## EXERCISE REQUIREMENTS
Copy word for word the lines in the records below, starting at the line with "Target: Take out" and ending at the line with "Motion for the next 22". Skip the pictures.

## THE DATA

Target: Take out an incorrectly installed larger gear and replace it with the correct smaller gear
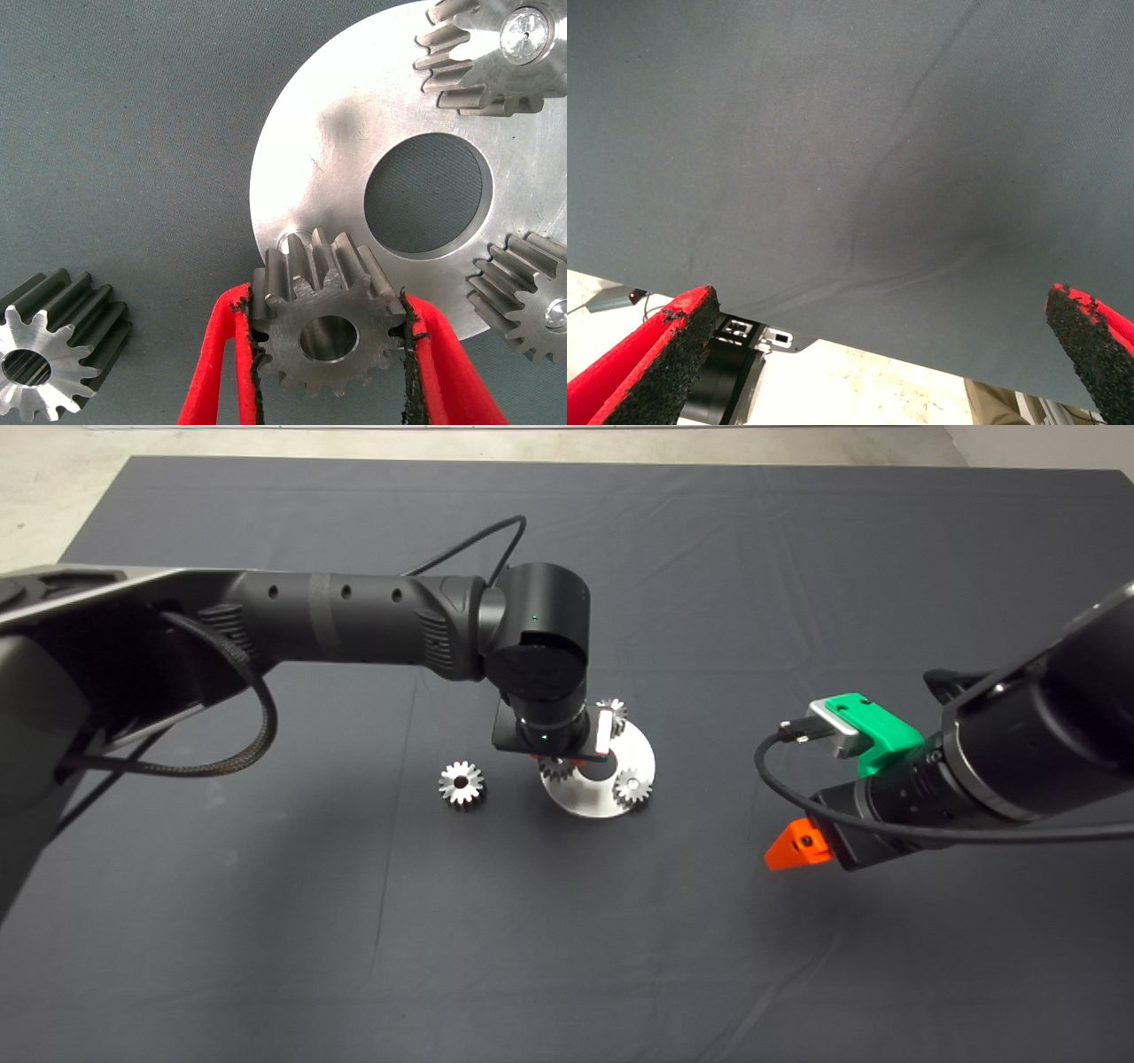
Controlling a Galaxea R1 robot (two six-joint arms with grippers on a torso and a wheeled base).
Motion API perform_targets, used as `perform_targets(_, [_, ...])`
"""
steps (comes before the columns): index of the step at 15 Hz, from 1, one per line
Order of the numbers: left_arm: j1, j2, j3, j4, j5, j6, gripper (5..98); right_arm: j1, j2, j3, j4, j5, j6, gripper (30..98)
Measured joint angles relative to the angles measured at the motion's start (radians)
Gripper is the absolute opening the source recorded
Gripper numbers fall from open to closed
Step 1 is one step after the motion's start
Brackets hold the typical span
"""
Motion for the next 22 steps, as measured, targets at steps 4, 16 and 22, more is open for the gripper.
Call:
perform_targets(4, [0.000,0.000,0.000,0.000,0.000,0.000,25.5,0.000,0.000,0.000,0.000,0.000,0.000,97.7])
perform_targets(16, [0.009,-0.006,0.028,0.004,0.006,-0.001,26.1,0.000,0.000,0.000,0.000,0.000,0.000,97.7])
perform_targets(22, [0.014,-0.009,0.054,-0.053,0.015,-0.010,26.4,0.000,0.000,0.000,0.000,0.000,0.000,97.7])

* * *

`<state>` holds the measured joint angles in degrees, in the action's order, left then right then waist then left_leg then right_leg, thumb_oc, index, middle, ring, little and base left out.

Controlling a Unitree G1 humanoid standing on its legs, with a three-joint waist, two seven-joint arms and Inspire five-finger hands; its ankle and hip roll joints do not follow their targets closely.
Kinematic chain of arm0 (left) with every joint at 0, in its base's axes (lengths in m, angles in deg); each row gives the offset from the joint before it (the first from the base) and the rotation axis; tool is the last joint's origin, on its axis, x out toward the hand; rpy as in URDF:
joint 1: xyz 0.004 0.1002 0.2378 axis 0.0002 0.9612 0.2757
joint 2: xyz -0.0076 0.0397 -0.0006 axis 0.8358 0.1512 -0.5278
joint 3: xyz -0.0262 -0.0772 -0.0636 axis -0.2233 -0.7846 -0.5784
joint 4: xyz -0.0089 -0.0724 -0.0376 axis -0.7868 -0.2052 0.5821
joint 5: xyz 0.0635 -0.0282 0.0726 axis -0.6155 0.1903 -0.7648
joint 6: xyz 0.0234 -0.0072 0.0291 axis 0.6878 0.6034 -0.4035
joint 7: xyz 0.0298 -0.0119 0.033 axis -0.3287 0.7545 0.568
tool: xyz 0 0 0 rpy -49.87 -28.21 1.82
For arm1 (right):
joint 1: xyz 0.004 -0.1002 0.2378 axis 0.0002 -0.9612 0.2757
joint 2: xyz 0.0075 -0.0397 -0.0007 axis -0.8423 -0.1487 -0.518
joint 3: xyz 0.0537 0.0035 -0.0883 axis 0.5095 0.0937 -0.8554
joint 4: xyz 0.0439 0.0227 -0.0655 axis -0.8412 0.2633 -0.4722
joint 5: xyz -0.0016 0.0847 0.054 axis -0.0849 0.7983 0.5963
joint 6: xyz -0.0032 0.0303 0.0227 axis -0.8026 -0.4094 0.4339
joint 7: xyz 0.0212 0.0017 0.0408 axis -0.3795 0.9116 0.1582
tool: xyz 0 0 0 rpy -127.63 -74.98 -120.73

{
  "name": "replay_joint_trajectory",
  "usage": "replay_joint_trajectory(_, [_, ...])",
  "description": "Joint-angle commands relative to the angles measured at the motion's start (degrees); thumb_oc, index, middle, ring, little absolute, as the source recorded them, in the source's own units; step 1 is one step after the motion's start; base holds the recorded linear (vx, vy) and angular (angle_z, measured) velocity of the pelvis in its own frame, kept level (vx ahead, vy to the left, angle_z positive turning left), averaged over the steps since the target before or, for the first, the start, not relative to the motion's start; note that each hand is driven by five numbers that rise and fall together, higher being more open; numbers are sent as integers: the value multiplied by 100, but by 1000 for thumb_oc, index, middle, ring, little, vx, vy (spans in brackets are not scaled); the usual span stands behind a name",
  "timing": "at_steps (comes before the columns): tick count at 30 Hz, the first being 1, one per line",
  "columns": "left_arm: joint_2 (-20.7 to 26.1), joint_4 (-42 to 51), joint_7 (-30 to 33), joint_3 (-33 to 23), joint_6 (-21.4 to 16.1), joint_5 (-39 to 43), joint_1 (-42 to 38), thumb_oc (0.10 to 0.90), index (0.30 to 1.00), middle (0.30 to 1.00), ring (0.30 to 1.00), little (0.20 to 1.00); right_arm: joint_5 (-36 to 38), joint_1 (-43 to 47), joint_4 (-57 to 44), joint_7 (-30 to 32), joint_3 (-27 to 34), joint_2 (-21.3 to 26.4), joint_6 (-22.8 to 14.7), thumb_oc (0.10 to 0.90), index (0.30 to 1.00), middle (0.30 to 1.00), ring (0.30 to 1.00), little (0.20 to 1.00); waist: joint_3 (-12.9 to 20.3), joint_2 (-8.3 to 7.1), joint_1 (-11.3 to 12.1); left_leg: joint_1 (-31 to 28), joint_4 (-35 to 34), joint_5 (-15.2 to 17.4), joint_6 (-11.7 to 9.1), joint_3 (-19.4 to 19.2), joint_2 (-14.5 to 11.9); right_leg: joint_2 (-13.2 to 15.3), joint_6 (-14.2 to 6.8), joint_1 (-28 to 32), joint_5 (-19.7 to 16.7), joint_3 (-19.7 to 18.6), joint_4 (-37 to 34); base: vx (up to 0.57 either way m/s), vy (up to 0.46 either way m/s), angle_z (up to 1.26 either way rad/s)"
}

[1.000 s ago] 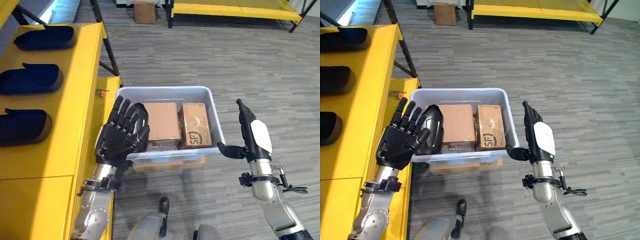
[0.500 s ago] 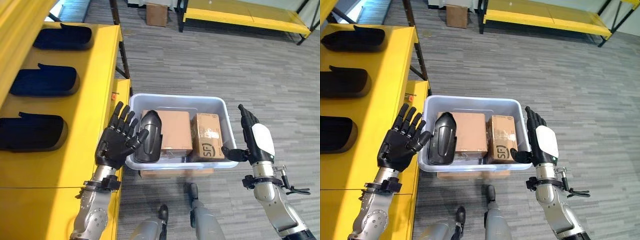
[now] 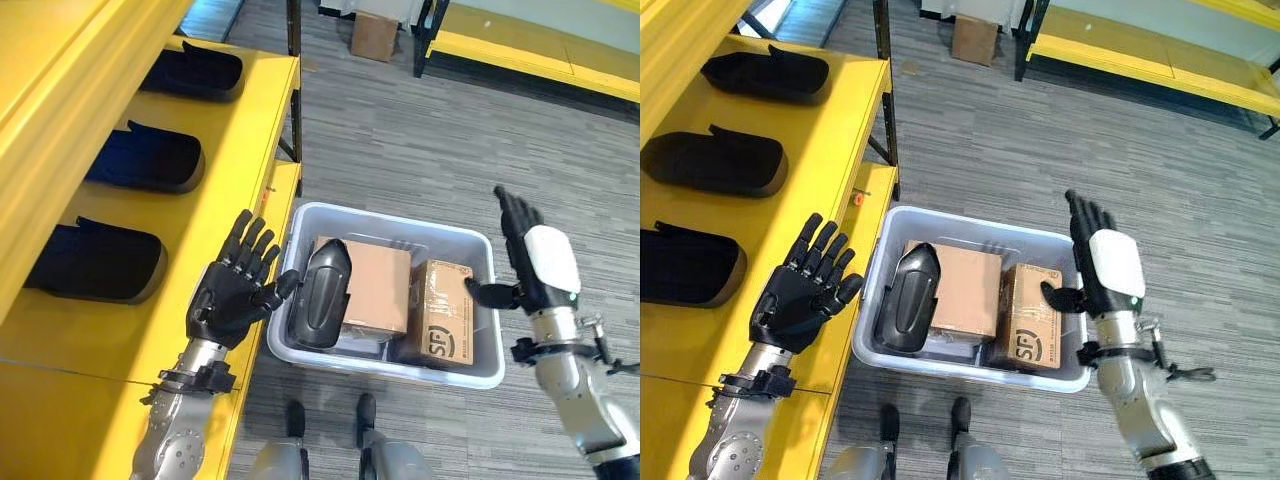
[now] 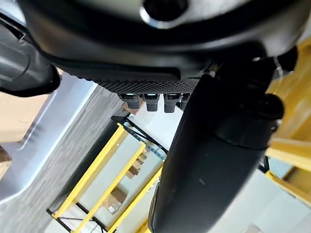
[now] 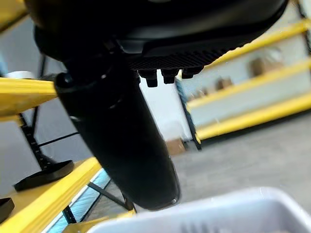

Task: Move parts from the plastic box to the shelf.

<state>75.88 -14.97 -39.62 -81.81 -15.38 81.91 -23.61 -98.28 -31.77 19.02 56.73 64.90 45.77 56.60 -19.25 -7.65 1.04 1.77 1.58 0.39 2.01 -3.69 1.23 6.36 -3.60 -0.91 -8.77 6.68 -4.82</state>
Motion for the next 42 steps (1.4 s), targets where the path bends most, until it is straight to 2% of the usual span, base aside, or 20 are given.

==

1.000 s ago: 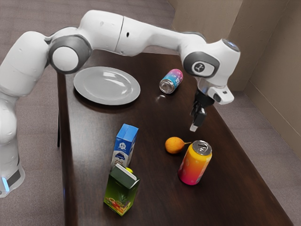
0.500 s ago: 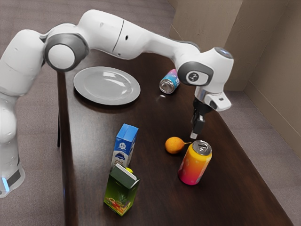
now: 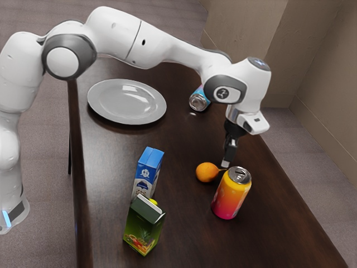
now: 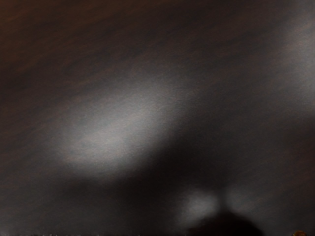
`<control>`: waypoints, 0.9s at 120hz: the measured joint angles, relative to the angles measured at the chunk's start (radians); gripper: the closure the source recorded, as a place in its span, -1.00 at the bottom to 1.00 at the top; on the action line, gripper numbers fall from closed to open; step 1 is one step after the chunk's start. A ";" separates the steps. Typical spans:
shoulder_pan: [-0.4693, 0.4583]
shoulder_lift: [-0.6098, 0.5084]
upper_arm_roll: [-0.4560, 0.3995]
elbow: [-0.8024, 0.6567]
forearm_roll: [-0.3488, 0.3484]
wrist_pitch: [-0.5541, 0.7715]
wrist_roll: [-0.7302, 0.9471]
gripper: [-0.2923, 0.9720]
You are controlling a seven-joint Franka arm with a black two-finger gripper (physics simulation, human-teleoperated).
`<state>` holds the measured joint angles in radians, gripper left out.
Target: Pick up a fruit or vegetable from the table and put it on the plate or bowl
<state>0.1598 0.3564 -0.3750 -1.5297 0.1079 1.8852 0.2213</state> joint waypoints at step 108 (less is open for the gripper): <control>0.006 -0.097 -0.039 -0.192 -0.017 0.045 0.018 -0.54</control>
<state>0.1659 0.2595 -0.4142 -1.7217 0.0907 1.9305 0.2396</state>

## RESPONSE TO THE TASK
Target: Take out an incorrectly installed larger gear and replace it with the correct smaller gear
Controlling a Galaxea R1 robot (two six-joint arms with grippers on a torso and a wheeled base).
Motion API perform_targets, used as `perform_targets(_, [_, ...])`
"""
steps (comes before the columns): index of the step at 15 Hz, from 1, one per line
Order of the numbers: left_arm: j1, j2, j3, j4, j5, j6, gripper (5..98); right_arm: j1, j2, j3, j4, j5, j6, gripper (30..98)
Measured joint angles relative to the angles measured at the motion's start (radians)
Gripper is the absolute opening the source recorded
Gripper numbers fall from open to closed
Step 1 is one step after the motion's start
Brackets hold the typical span
"""
Motion for the next 22 steps, as measured, targets at steps 4, 16 and 22, more is open for the gripper.

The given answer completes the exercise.